# After post pictures.



## kevin crowley (Mar 8, 2011)

Tuna steaks, white perch cooked love shack style and rice!


----------



## mathman (Aug 8, 2017)

That's a fine feast.


----------



## Guest (Mar 18, 2019)

Now I'm hungry. Good looking meal!


----------



## Ajv5148 (Mar 3, 2017)

love shack style, that's a new one to me. mind explaining? looks delicious!


----------



## andypat (Jan 7, 2004)

Kevin, post your white perch pictures from yesterday. I think I am going where you were yesterday and try to catch some white perch. Kevin, did I tell you I already caught a shad at the marina. First one two days ago.


----------



## andypat (Jan 7, 2004)

andypat said:


> Kevin, post your white perch pictures from yesterday. I think I am going where you were yesterday and try to catch some white perch. Kevin, did I tell you I already caught a shad at the marina. First one two days ago.
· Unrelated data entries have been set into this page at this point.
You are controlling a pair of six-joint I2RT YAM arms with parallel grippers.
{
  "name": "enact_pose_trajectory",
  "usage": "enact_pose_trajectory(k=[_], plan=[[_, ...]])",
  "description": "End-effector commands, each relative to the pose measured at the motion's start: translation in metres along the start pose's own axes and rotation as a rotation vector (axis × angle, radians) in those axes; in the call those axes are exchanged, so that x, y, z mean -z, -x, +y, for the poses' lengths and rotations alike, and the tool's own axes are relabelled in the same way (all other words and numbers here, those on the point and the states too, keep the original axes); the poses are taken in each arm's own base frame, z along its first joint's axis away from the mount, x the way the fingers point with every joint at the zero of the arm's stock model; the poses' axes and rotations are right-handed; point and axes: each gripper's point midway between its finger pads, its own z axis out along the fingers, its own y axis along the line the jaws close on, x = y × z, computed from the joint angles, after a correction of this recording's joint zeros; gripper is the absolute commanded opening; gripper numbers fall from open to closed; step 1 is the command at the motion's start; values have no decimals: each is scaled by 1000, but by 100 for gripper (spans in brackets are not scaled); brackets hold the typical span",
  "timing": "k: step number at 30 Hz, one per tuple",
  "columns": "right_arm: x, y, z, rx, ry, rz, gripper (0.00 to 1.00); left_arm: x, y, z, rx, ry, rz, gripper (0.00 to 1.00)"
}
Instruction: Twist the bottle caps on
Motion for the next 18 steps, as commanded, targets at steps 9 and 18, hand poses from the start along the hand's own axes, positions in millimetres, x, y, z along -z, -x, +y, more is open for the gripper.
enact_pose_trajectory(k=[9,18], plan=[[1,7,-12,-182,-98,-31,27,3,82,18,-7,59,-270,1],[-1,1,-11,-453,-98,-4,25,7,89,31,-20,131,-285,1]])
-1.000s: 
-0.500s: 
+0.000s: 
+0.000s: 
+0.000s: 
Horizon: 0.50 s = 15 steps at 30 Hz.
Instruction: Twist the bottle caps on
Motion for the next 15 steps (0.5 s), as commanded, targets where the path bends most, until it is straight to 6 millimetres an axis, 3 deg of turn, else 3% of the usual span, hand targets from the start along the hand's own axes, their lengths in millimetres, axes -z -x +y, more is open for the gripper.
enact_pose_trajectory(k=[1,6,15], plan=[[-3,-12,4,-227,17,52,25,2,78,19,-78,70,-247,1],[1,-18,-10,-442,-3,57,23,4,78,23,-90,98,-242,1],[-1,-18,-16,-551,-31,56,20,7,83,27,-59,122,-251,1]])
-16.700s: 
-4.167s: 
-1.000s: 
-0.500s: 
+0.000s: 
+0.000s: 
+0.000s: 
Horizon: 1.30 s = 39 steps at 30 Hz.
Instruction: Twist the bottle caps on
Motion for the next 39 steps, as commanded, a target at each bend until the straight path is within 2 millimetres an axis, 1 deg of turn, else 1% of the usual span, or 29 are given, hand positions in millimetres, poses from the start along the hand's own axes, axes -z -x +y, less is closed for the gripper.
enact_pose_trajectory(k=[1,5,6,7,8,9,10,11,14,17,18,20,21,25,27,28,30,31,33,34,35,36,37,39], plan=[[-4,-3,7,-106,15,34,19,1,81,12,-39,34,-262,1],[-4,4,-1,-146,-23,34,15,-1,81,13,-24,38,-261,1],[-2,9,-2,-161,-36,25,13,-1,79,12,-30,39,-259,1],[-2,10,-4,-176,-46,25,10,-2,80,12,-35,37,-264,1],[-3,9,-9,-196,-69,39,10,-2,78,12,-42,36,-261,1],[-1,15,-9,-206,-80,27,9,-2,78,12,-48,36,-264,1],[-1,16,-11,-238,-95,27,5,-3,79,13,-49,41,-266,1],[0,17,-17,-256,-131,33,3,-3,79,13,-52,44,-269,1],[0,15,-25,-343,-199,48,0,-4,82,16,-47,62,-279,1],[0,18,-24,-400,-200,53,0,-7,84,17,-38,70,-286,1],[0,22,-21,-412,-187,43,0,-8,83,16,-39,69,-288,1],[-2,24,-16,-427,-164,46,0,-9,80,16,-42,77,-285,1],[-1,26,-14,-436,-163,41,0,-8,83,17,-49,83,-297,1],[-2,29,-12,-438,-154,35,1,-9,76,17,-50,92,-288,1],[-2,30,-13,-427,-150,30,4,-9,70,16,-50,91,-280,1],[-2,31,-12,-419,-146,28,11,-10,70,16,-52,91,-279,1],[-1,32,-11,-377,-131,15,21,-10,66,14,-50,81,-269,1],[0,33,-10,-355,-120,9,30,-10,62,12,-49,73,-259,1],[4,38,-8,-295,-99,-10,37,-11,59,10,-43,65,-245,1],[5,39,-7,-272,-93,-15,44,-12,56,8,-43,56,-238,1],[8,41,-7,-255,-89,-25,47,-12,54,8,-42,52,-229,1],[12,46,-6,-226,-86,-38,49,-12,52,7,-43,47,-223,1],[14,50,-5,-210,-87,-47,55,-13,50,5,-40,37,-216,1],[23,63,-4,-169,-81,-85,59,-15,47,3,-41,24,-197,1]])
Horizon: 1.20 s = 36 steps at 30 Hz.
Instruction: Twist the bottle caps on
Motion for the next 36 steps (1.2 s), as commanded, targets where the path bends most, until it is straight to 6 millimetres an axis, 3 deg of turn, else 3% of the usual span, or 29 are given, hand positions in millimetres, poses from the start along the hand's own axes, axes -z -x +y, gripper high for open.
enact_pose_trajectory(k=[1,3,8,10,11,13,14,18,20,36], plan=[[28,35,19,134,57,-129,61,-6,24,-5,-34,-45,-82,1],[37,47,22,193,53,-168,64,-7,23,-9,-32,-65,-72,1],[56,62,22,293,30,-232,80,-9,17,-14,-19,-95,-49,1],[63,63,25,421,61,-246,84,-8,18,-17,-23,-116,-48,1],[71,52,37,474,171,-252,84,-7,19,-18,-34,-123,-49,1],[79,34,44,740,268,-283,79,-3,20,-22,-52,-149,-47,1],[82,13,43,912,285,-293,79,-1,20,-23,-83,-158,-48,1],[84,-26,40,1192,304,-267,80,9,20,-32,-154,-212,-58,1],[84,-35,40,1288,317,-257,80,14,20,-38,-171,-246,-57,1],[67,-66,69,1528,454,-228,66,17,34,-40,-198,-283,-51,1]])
 Kevin, no one was catching fish at Hillsboro this morning. Even the guys in a kayak that went up where you fished yesterday didn't catch any. No fish today.


----------



## Beachlover (Mar 21, 2019)

Good looking meal right there.


----------



## Gorge (Jun 13, 2017)

Nice looking meal.
I bet it was a blast catching the tuna from your kayak!


----------



## kevin crowley (Mar 8, 2011)

Ajv5148 said:


> love shack style, that's a new one to me. mind explaining? looks delicious!


 put fillets in aluminum foil tent with butter, lemon,salt and pepper. Place on grill for 15minutes and enjoy!


----------



## Ajv5148 (Mar 3, 2017)

sounds awesome Kevin, thanks!


----------